*Task input*.
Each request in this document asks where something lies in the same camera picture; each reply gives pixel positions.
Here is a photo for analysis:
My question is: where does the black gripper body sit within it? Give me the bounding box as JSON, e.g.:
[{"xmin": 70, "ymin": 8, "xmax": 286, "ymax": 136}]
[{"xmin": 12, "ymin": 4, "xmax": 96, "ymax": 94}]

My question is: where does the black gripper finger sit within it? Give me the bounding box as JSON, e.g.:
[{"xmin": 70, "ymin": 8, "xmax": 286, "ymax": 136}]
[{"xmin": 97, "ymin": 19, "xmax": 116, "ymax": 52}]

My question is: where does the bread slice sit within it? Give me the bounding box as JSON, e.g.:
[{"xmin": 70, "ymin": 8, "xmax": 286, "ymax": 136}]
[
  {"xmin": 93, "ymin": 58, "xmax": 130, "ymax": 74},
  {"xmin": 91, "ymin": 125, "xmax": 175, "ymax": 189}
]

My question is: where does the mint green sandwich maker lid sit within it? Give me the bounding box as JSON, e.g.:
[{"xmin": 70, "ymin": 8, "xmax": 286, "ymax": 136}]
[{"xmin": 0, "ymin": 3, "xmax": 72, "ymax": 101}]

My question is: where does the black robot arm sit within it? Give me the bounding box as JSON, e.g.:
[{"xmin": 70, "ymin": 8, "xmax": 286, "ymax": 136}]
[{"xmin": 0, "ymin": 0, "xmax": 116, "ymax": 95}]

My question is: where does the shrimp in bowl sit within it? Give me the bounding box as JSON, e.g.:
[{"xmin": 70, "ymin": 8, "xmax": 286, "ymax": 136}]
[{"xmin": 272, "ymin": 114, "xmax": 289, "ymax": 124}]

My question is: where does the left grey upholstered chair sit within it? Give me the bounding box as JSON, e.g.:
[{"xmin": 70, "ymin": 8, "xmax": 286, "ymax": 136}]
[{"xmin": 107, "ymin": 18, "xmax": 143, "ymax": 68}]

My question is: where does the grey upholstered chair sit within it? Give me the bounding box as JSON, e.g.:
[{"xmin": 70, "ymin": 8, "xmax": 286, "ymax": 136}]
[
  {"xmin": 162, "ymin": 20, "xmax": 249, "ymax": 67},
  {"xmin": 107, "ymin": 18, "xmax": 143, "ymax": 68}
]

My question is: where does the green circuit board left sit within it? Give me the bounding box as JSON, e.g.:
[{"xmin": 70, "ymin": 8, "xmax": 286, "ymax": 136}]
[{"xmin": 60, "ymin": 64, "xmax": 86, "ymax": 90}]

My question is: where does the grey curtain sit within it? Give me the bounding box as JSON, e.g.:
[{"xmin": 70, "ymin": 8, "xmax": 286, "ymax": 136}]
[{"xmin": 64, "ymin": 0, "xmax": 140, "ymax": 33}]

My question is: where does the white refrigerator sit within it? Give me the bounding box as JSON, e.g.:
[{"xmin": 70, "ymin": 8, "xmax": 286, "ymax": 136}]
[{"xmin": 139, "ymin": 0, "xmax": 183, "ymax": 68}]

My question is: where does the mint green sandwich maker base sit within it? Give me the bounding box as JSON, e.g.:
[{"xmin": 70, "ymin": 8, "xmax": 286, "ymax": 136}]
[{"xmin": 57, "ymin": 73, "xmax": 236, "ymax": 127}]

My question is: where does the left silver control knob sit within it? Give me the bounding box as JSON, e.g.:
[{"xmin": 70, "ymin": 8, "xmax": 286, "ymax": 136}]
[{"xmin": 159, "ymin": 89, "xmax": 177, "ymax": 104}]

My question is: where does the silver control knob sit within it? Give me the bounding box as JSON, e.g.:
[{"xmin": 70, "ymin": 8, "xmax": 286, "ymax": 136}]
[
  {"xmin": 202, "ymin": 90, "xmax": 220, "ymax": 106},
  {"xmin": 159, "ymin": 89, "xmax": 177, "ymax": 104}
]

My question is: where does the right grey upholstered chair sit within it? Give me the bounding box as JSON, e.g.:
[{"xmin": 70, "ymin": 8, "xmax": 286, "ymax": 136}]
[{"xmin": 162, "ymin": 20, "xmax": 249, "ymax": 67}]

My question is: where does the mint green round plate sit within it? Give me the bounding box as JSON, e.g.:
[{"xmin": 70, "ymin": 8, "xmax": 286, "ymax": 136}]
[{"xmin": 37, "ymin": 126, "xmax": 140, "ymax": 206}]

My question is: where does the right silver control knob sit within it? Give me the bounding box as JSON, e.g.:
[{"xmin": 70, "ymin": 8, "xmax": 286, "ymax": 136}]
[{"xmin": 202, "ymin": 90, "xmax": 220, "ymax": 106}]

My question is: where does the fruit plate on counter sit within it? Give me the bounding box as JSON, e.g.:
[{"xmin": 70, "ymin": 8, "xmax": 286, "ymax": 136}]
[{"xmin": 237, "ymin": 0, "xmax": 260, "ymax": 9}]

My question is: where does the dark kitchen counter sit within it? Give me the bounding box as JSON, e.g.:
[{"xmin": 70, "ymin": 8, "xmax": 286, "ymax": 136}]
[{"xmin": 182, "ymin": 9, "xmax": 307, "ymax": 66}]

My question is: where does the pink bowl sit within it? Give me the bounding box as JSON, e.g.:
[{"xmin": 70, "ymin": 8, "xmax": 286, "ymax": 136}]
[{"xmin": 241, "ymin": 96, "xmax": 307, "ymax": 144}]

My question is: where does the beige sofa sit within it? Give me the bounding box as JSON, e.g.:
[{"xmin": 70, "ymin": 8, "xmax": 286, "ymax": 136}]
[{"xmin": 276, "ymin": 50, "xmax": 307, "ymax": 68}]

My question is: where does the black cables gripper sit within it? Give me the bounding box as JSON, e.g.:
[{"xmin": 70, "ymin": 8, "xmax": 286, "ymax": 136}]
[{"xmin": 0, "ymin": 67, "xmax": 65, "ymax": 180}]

*Work task*. The complete listing, transcribed exactly, is the expected answer.

*The completed task*.
Each request in this document asks where something lies in the same camera picture; each reply gives pixel positions.
Here is a photo for analysis:
My question is: where does the black gripper body sit within it? Give me the bounding box as JSON, e.g.:
[{"xmin": 70, "ymin": 8, "xmax": 286, "ymax": 136}]
[{"xmin": 12, "ymin": 4, "xmax": 96, "ymax": 94}]

My question is: where does the black gripper finger sit within it? Give me the bounding box as JSON, e.g.:
[{"xmin": 70, "ymin": 8, "xmax": 286, "ymax": 136}]
[{"xmin": 97, "ymin": 19, "xmax": 116, "ymax": 52}]

My question is: where does the bread slice sit within it? Give me the bounding box as JSON, e.g.:
[{"xmin": 70, "ymin": 8, "xmax": 286, "ymax": 136}]
[
  {"xmin": 93, "ymin": 58, "xmax": 130, "ymax": 74},
  {"xmin": 91, "ymin": 125, "xmax": 175, "ymax": 189}
]

My question is: where does the mint green sandwich maker lid sit within it? Give me the bounding box as JSON, e.g.:
[{"xmin": 70, "ymin": 8, "xmax": 286, "ymax": 136}]
[{"xmin": 0, "ymin": 3, "xmax": 72, "ymax": 101}]

My question is: where does the black robot arm sit within it? Give me the bounding box as JSON, e.g.:
[{"xmin": 70, "ymin": 8, "xmax": 286, "ymax": 136}]
[{"xmin": 0, "ymin": 0, "xmax": 116, "ymax": 95}]

My question is: where does the shrimp in bowl sit within it? Give me the bounding box as JSON, e.g.:
[{"xmin": 70, "ymin": 8, "xmax": 286, "ymax": 136}]
[{"xmin": 272, "ymin": 114, "xmax": 289, "ymax": 124}]

My question is: where does the left grey upholstered chair sit within it? Give me the bounding box as JSON, e.g.:
[{"xmin": 70, "ymin": 8, "xmax": 286, "ymax": 136}]
[{"xmin": 107, "ymin": 18, "xmax": 143, "ymax": 68}]

My question is: where does the grey upholstered chair sit within it? Give me the bounding box as JSON, e.g.:
[{"xmin": 70, "ymin": 8, "xmax": 286, "ymax": 136}]
[
  {"xmin": 162, "ymin": 20, "xmax": 249, "ymax": 67},
  {"xmin": 107, "ymin": 18, "xmax": 143, "ymax": 68}
]

My question is: where does the green circuit board left sit within it? Give me the bounding box as JSON, e.g.:
[{"xmin": 70, "ymin": 8, "xmax": 286, "ymax": 136}]
[{"xmin": 60, "ymin": 64, "xmax": 86, "ymax": 90}]

My question is: where does the grey curtain sit within it? Give me the bounding box as JSON, e.g.:
[{"xmin": 70, "ymin": 8, "xmax": 286, "ymax": 136}]
[{"xmin": 64, "ymin": 0, "xmax": 140, "ymax": 33}]

My question is: where does the white refrigerator sit within it? Give me the bounding box as JSON, e.g.:
[{"xmin": 70, "ymin": 8, "xmax": 286, "ymax": 136}]
[{"xmin": 139, "ymin": 0, "xmax": 183, "ymax": 68}]

My question is: where does the mint green sandwich maker base sit within it? Give me the bounding box as JSON, e.g.:
[{"xmin": 70, "ymin": 8, "xmax": 286, "ymax": 136}]
[{"xmin": 57, "ymin": 73, "xmax": 236, "ymax": 127}]

My question is: where does the left silver control knob sit within it? Give me the bounding box as JSON, e.g.:
[{"xmin": 70, "ymin": 8, "xmax": 286, "ymax": 136}]
[{"xmin": 159, "ymin": 89, "xmax": 177, "ymax": 104}]

My question is: where does the silver control knob sit within it? Give me the bounding box as JSON, e.g.:
[{"xmin": 70, "ymin": 8, "xmax": 286, "ymax": 136}]
[
  {"xmin": 202, "ymin": 90, "xmax": 220, "ymax": 106},
  {"xmin": 159, "ymin": 89, "xmax": 177, "ymax": 104}
]

My question is: where does the right grey upholstered chair sit within it? Give me the bounding box as JSON, e.g.:
[{"xmin": 70, "ymin": 8, "xmax": 286, "ymax": 136}]
[{"xmin": 162, "ymin": 20, "xmax": 249, "ymax": 67}]

My question is: where does the mint green round plate sit within it? Give me the bounding box as JSON, e.g.:
[{"xmin": 70, "ymin": 8, "xmax": 286, "ymax": 136}]
[{"xmin": 37, "ymin": 126, "xmax": 140, "ymax": 206}]

My question is: where does the right silver control knob sit within it? Give me the bounding box as JSON, e.g.:
[{"xmin": 70, "ymin": 8, "xmax": 286, "ymax": 136}]
[{"xmin": 202, "ymin": 90, "xmax": 220, "ymax": 106}]

My question is: where does the fruit plate on counter sit within it? Give me the bounding box as JSON, e.g.:
[{"xmin": 70, "ymin": 8, "xmax": 286, "ymax": 136}]
[{"xmin": 237, "ymin": 0, "xmax": 260, "ymax": 9}]

My question is: where does the dark kitchen counter sit within it? Give me the bounding box as JSON, e.g.:
[{"xmin": 70, "ymin": 8, "xmax": 286, "ymax": 136}]
[{"xmin": 182, "ymin": 9, "xmax": 307, "ymax": 66}]

My question is: where does the pink bowl sit within it? Give me the bounding box as JSON, e.g.:
[{"xmin": 70, "ymin": 8, "xmax": 286, "ymax": 136}]
[{"xmin": 241, "ymin": 96, "xmax": 307, "ymax": 144}]

My question is: where does the beige sofa sit within it? Give me the bounding box as JSON, e.g.:
[{"xmin": 70, "ymin": 8, "xmax": 286, "ymax": 136}]
[{"xmin": 276, "ymin": 50, "xmax": 307, "ymax": 68}]

My question is: where does the black cables gripper sit within it? Give me the bounding box as JSON, e.g.:
[{"xmin": 70, "ymin": 8, "xmax": 286, "ymax": 136}]
[{"xmin": 0, "ymin": 67, "xmax": 65, "ymax": 180}]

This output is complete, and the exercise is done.